Discrete parameter in Stan

Is there any way to estimate a discrete parameter in Stan?

I’ve read the topic related to modeling discrete parameter using CONCRETE or REBAR distributions appraoch. It seems that this approach has not been compared yet with the marginalization over the discrete parameter approach, as it done in finite mixture model in Stan reference. But what if this discrete parameter is related to estimation of another continuous parameter.

I’ve tried to fit mixture IRT model using Stan. The problem is that the ability parameter (theta) for each person (i) is related to the latent class (g) that the person comes from; theta(i,g).

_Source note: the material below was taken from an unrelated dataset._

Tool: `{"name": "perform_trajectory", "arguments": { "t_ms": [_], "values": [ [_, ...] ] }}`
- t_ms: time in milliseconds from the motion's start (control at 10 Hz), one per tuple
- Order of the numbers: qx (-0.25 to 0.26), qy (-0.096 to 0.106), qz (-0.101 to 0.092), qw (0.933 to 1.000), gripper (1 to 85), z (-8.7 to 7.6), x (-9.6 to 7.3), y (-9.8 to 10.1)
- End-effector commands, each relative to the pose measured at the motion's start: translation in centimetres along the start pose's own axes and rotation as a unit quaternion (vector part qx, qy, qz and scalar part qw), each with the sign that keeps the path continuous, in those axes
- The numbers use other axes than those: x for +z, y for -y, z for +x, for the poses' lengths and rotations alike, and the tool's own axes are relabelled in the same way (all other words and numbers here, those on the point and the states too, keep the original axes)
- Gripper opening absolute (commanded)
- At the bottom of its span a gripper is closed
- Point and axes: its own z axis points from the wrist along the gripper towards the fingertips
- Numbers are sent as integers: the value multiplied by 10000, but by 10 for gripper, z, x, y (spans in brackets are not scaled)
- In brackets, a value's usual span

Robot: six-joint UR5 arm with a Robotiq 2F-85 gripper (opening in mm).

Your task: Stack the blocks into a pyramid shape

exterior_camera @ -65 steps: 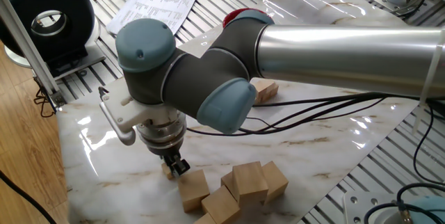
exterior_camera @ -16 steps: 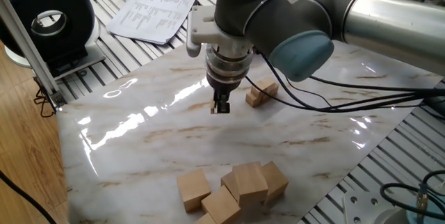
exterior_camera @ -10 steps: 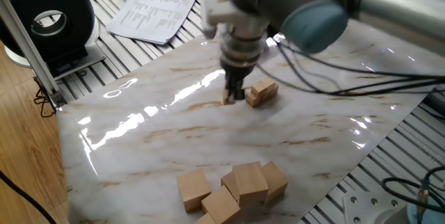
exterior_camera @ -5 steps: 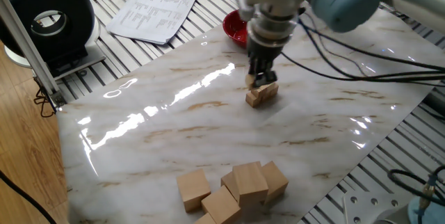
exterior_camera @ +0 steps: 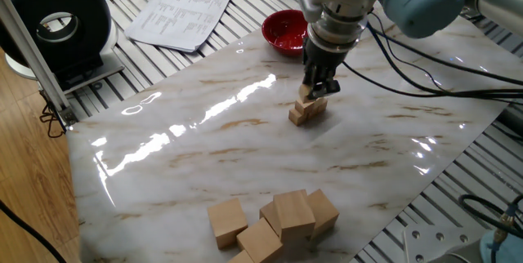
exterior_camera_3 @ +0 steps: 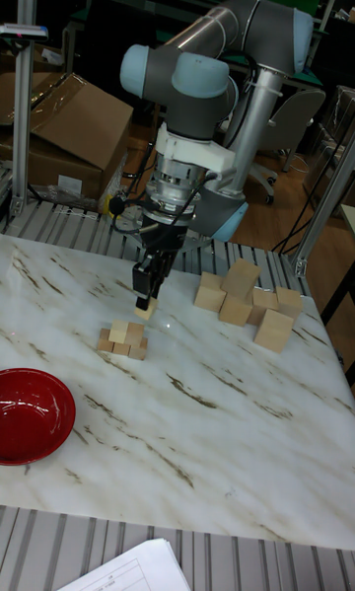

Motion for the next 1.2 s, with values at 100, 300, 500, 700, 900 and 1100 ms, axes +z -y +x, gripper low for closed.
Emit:
{"name": "perform_trajectory", "arguments": {
  "t_ms": [100, 300, 500, 700, 900, 1100],
  "values": [
    [588, 67, 37, 9982, 10, 0, -1, 3],
    [950, 265, 152, 9950, 10, -9, -1, 10],
    [1194, 336, 249, 9920, 10, -12, -2, 15],
    [1152, 265, 267, 9926, 10, -9, -2, 16],
    [994, 190, 214, 9946, 10, -5, -1, 13],
    [807, 138, 94, 9966, 10, 4, -5, 14]
  ]
}}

Estimation of this model via Stan is different than JAGS, or WINBUGS since the Gibbs sampling algorithm allows to sample first from the discrete parameter (i.e. latent class).

Is it possible, for example, to declare (g) as a categorical local variable in the model block, then sample the ability parameter theta(i,g) based on this local variable?

Any idea how to solve this issue?

Thanks a lot

1 Like

Discrete parameters need to be marginalized out in the model. They also should generally be marginalized out even if not necessary (e.g. with other software) because of the potentially large efficiency gains from marginalization.

In a Stan program, if, for example, you marginalize out a discrete parameter in the model block but still need samples of that parameter they can often be generated (e.g., using categorical_rng in generated quantities). Theres an example of obtaining samples of the discrete parameter in the change point section of the manual I think.

I got you. Then, I’ll try the generated quantities for sampling the discrete parameter.

Thank you jonah. I really appreciate your help

No problem. If you get stuck and can’t find the answer anywhere definitely follow up!

As described in the first example in the manual chapter on latent discrete parameters, you’re usually better off computing in expectation rather than sampling (the Rao-Blackwell theorem makes this formal).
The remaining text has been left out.